Ad ottobre è stato inaugurato il nuovo pulmino che la realtà bustocca è riuscita ad acquistare insieme alle Cuffie Colorate e grazie alla generosità di tanti: in questo modo i volontari possono accompagnare le persone più fragili dove è necessario.
«È stato un anno fantastico, – afferma il vicepresidente Flavio Fracasso – e per quanto riguarda il pulmino, abbiamo lanciato l’appello e siamo riusciti a prenderlo. Non è ancora dotato di pedana, ma presto lo sarà. Abbiamo già fatto 2000 km: insieme a noi lo usano le Cuffie Colorate, l’Auser ed è a disposizione dei Servizi sociali e di chi ne ha bisogno (basta contattare l’associazione al n. 3423264562). È bello che ci sia una rete. Ringrazio tutti quelli che ci hanno sostenuto: le persone e il club della famiglia Pro Patria, Emanuele Gambertoglio, Antonello Castiglioni presidente del Milan club Busto Arsizio, e tutti gli altri, anche gli anonimi».
Un nuovo invito
«Coloro che frequentano il nostro centro sono una sessantina – spiega il vicepresidente – e 15 sono i volontari che si alternano alla guida del pulmino». Ma una mano in più serve sempre. «Il problema è quello del ricambio dei volontari» ammette Fracasso.
Ed allora ecco un ulteriore invito, che è anche l’auspicio per il 2026, sia per chi è malato sia per chi vuole dare il suo contributo. «Vorremmo riuscire – sono le parole di Fracasso - a tirare fuori di casa tanti malati, a farli frequentare.
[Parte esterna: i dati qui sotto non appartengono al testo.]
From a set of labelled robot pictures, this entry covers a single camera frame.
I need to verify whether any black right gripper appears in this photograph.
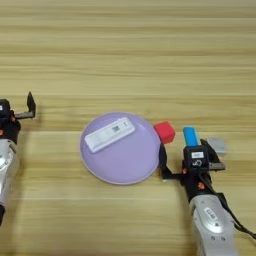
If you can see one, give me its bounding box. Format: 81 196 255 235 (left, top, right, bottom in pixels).
158 137 227 203

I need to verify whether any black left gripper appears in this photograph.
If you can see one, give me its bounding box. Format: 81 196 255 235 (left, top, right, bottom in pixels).
0 91 37 145

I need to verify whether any blue rectangular block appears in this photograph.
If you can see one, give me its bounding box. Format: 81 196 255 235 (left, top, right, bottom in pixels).
182 126 200 148

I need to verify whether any small grey square block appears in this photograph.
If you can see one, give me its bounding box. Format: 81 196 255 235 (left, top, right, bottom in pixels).
206 136 230 155

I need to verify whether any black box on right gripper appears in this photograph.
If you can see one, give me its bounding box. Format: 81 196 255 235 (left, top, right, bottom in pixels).
182 145 211 171

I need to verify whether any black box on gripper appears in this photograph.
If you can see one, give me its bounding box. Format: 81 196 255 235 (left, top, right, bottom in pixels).
182 145 211 171
0 98 12 120

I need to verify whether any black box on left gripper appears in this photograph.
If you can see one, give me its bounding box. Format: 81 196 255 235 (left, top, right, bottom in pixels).
0 98 12 120

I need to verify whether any red cube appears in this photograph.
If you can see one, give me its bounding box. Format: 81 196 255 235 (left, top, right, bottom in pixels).
153 120 177 145

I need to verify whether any purple round plate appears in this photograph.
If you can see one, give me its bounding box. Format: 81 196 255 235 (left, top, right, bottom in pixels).
79 112 162 186

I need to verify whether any white long rectangular device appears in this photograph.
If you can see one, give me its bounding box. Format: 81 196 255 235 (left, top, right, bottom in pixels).
84 116 137 154

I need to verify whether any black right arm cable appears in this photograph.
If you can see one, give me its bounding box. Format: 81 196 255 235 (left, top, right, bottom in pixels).
209 186 256 240
E dall’altra parte ci sono anche molte persone che dopo la pensione magari si chiudono in casa e non sanno che cosa fare: a loro dico di venirci a trovare. Passare un po’ di tempo insieme, scambiare qualche parola è importantissimo per l’ammalato».
Lo stesso Fracasso è entrato a far parte del gruppo dopo essere andato in pensione. «E adesso lavoro più di prima» dice ridendo.
Il centro di via Silvio Pellico
Un altro auspicio è di «continuare serenamente questa attività». I problemi, ammette il numero due del gruppo, non sono pochi, a cominciare da quelli burocratici. E poi c’è l’affitto. «Chiediamo al Comune, che già ci sostiene, di aiutarci ulteriormente: per noi sarebbe un sollievo e comunque i soldi che risparmieremmo sarebbero tutte risorse che verrebbero destinate ai nostri corsi».
Nella sede di via Silvio Pellico sono diverse le proposte che vengono organizzate tra cui incontri, momenti di aggregazione, cene e corsi di ginnastica dolce, yoga, arte terapia, danza per ragazzi disabili (alle quali si affianca il nuoto). «Tutte le donazioni che ci arrivano – spiega il vice - vengono destinate a queste attività a cui si aggiungono i fondi raccolti in occasione di eventi e mercatini».
Ma dell’attività associativa «l’aspetto più bello – è il parere di Fracasso- è l’aggregazione. Soprattutto il malato di sclerosi multipla tende ad isolarsi, quindi noi vogliamo fargli vivere l’amicizia e lo spirito che si crea con il gruppo».